22 Aralık 2009 Salı

Eski yılımız bitmeden...



Bir yıl daha bitmek üzere. Aslında sona eren her yılın, hem güzel hem de acı bir yanı var…

Hayallerle ve isteklerle dolu yepyeni bir yıla daha kavuşmak; doğrusu güzel ve heyecan verici. Ama bir yaş daha yaşlanıyor olmak ise “yeni yılın” kötü tarafı bence...

Neyse biz iyi tarafından bakarak yani birazcık “Pollyannacılık” oynayarak iyi şeyler düşünerek bu yıla girelim. “Pollyanna” deyince aklıma bir şeyler geldi. Bununla ilgili kitabı bana okumam için halam vermişti. Yalnız; o zaman kaç yaşlarında olduğumu hatırlamıyorum. Kitabı okuyup, bitirdiğimde ise “Pollyannacılık” oyununu oynayacağıma kendi kendime söz vermiştim. Bir yandan da; “Neden bu kızın karakterini örnek alıyorum diye, kendime kızıyordum”…

“Pollyanna karakteri” zaten hiçbir zaman gerçek olmadı. Onu oynayabilmek ya da onun gibi biri olabilmeyi başarmak gerçekten de çok zor. Zaten bir süre sonra onun gibi biri olamayacağına karar vermiştim. Şimdi düşünüyorum da; o küçücük, çocukluk yıllarımda sanki çok kötü biriymişim gibi, kendimi “Pollyanna” gibi olmaya zorlamam, ne kadar komik ve acı…

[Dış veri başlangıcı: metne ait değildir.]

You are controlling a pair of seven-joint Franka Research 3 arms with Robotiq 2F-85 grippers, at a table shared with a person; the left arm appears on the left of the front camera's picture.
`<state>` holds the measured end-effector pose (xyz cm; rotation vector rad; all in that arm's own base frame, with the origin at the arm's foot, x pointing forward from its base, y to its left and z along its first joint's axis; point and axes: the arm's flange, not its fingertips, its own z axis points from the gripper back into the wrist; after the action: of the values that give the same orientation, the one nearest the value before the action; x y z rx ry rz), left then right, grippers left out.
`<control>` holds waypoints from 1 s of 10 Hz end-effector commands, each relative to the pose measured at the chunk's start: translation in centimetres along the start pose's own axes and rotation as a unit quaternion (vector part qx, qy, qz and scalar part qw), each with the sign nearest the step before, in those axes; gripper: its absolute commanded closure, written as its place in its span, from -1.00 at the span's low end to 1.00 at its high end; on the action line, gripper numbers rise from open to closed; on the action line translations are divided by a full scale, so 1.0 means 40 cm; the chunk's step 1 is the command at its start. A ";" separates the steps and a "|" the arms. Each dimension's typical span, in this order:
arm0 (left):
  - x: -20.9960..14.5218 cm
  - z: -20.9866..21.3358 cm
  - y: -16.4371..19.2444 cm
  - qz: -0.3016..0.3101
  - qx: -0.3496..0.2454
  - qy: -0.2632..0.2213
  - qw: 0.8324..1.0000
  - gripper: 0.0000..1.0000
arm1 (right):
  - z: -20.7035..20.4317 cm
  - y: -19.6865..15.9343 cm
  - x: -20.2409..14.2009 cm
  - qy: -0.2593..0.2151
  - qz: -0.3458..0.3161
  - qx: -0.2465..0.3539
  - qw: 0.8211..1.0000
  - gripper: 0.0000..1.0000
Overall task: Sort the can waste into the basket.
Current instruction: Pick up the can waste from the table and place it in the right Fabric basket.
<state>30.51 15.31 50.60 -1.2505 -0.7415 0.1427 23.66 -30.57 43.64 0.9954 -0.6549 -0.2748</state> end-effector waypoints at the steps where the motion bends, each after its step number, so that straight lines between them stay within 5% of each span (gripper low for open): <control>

Aslında bahsetmek istediğim şey; yukarıdaki fotoğrafları olan mükemmel hazırlanmış iki farklı sofra. İşte asıl konu buydu. İkisine de bayıldım. Yeni yıla iki sofradan birinde girmek istiyorum inanın. Ama bende bu sofraları hazırlayabilecek bir “ENERJİ” maalesef yok. Yukarıdaki gibi hazırlanmış sofrası olan bir eve; misafir olarak gitmeyi gerçekten de çok isterdim. İkinci fotoğrafta, masadaki ağaca yerleştirilmiş olan küçük kartlarda ise; yeni yıl hediyelerimiz saklı olmalı. Yani saat tam 24:00’ ü gösterdiğinde; evde bulunan herkes sırayla istediği kağıdı ağaçtan seçip, almalı. Kağıdı açtığında ise; kendisine çıkmış olan sürpriz hediyesinin ne olduğunu öğrenmeli...

İnanın, bu konuda enerjim olsa bu yıl böyle bir sofra ve bu şekilde bir hediye ağacıyla uğraşabilirdim..

Ama eminim ki bu yıl da; diğer yıllarda olduğu gibi isteyip de, bir türlü yapamadığım şeylerle geçip, gidecek. Ama doğru olan bu değil ki!..

Doğru olan: “İstediğimiz şeyleri gerçekleştirebilmek ve bunun için emek sarfedebilmek”…

Bakalım 2010’da hangi isteklerimi gerçekleştirebileceğim?..

Dünyadaki iyi kalpli insanlara, sadece iki şey diliyorum:

“Mutluluk ve Sağlık” ya da “Sağlık ve Mutluluk”…

Bir de; "Yeni Yıl" sana seslenmek istiyorum:

-Eski yılı kıskandır ve ondan daha güzel bir yıl ol!..

-Tamam mı?..

12 Aralık 2009 Cumartesi

Burası neresi?..



Biraz kurak, biraz yeşildi sanki. Ya da bana öyle geldi. Biraz da sessiz ve ıssız…
Önce ben neredeyim diye merak ettim. Sonra yoldan geçen insanlara sordum: “Burası neresi” diye!..

Duyunca inanamadım. Amerika da; Californiya’ya bağlı “San Ramon” diye bir yerdeymişim meğer.

-“ Allahallah” dedim kendi kendime…

Şok geçirdim. Şokun sonunda, kendime geldiğimde; “Ben neden New York değil de, San Ramon’daymışım” diye sinirlendim. Kime kızıyorsam o da belli değil bu arada!..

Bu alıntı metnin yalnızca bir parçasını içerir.